**WHAT THE EXERCISE ASKS**: Transcribe the data as written, minus images.

[THE DATA — start]

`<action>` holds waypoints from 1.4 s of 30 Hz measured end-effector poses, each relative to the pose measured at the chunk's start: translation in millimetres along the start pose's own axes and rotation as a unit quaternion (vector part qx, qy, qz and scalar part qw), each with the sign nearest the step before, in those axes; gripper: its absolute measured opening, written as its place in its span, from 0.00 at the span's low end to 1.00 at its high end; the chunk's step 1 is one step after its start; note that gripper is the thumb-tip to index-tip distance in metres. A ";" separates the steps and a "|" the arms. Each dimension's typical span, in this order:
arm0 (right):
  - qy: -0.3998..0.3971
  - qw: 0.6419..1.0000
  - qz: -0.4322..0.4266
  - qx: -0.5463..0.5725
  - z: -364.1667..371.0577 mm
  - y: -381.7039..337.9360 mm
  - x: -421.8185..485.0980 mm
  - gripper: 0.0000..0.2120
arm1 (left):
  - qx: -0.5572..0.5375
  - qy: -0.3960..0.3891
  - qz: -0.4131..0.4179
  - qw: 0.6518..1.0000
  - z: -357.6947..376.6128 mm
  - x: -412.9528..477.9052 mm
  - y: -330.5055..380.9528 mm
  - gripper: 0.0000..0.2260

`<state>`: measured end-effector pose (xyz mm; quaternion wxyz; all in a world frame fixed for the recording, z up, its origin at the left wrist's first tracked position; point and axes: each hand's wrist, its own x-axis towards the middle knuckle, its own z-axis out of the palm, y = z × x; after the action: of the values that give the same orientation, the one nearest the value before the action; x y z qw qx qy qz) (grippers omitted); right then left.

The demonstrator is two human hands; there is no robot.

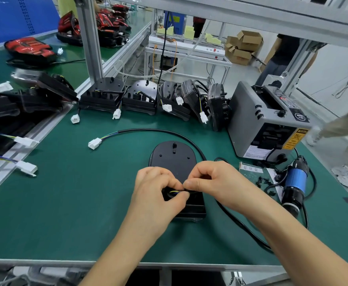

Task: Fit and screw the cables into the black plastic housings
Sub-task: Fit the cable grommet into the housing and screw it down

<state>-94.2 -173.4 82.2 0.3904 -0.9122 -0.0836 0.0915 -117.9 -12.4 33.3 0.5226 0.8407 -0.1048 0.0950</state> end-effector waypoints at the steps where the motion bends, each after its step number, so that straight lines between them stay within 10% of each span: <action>1: 0.002 1.000 -0.001 -0.009 -0.4 -0.3 -0.6 0.08 | -0.005 0.002 -0.002 1.000 0.4 0.2 -0.2 0.07; 19: -0.092 0.994 0.021 0.058 -12.2 -1.3 -2.5 0.05 | -0.007 -0.059 0.065 0.996 -18.9 -1.2 -9.5 0.02; 42: -0.287 0.942 0.080 -0.156 -24.3 -30.1 42.2 0.09 | -0.022 -0.040 0.086 0.995 -15.3 -3.4 -16.1 0.05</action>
<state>-50.1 -160.4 116.2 0.1940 -0.9003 -0.1320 0.3665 -117.4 8.5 25.2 0.5260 0.8202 -0.1995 0.1041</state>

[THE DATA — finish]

**REPLY**:
`<action>` holds waypoints from 1.4 s of 30 Hz measured end-effector poses, each relative to the pose measured at the chunk's start: translation in millimetres along the start pose's own axes and rotation as a unit quaternion (vector part qx, qy, qz and scalar part qw), each with the sign nearest the step before, in those axes; gripper: its absolute measured opening, written as its place in its span, from 0.00 at the span's low end to 1.00 at its high end; the chunk's step 1 is one step after its start; note that gripper is the thumb-tip to index-tip distance in metres. A ";" separates the steps and a "|" the arms. Each dimension's typical span, in this order:
arm0 (right):
  - qy: -0.3998..0.3971
  - qw: 0.6419..1.0000
  - qz: -0.4322..0.4266
  - qx: -0.5463..0.5725
  - z: -364.1667..371.0577 mm
  - y: -381.7039..337.9360 mm
  - x: -421.8185..485.0980 mm
  - gripper: 0.0000..0.2120
arm1 (left):
  - qx: -0.5572..0.5375
  - qy: -0.3960..0.3891
  - qz: -0.4131..0.4179
  - qw: 0.6518..1.0000
  - z: -357.6947..376.6128 mm
  - x: -412.9528..477.9052 mm
  - y: -330.5055..380.9528 mm
  - gripper: 0.0000..0.2260

`<state>`: measured end-effector pose (xyz mm; quaternion wxyz; all in a world frame fixed for the recording, z up, its origin at the left wrist's first tracked position; point and axes: each hand's wrist, its own x-axis towards the middle knuckle, its own z-axis out of the palm, y = z × x; after the action: of the values that give the same orientation, the one nearest the value before the action; x y z qw qx qy qz) (grippers omitted); right then left.

The demonstrator is two human hands; there is no robot.


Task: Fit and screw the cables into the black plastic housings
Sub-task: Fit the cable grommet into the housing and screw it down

<state>-94.2 -173.4 82.2 0.3904 -0.9122 -0.0836 0.0915 -117.9 -12.4 33.3 0.5226 0.8407 -0.1048 0.0950</state> end-effector waypoints at the steps where the motion bends, each after its step number, so that straight lines between them stay within 10% of each span: <action>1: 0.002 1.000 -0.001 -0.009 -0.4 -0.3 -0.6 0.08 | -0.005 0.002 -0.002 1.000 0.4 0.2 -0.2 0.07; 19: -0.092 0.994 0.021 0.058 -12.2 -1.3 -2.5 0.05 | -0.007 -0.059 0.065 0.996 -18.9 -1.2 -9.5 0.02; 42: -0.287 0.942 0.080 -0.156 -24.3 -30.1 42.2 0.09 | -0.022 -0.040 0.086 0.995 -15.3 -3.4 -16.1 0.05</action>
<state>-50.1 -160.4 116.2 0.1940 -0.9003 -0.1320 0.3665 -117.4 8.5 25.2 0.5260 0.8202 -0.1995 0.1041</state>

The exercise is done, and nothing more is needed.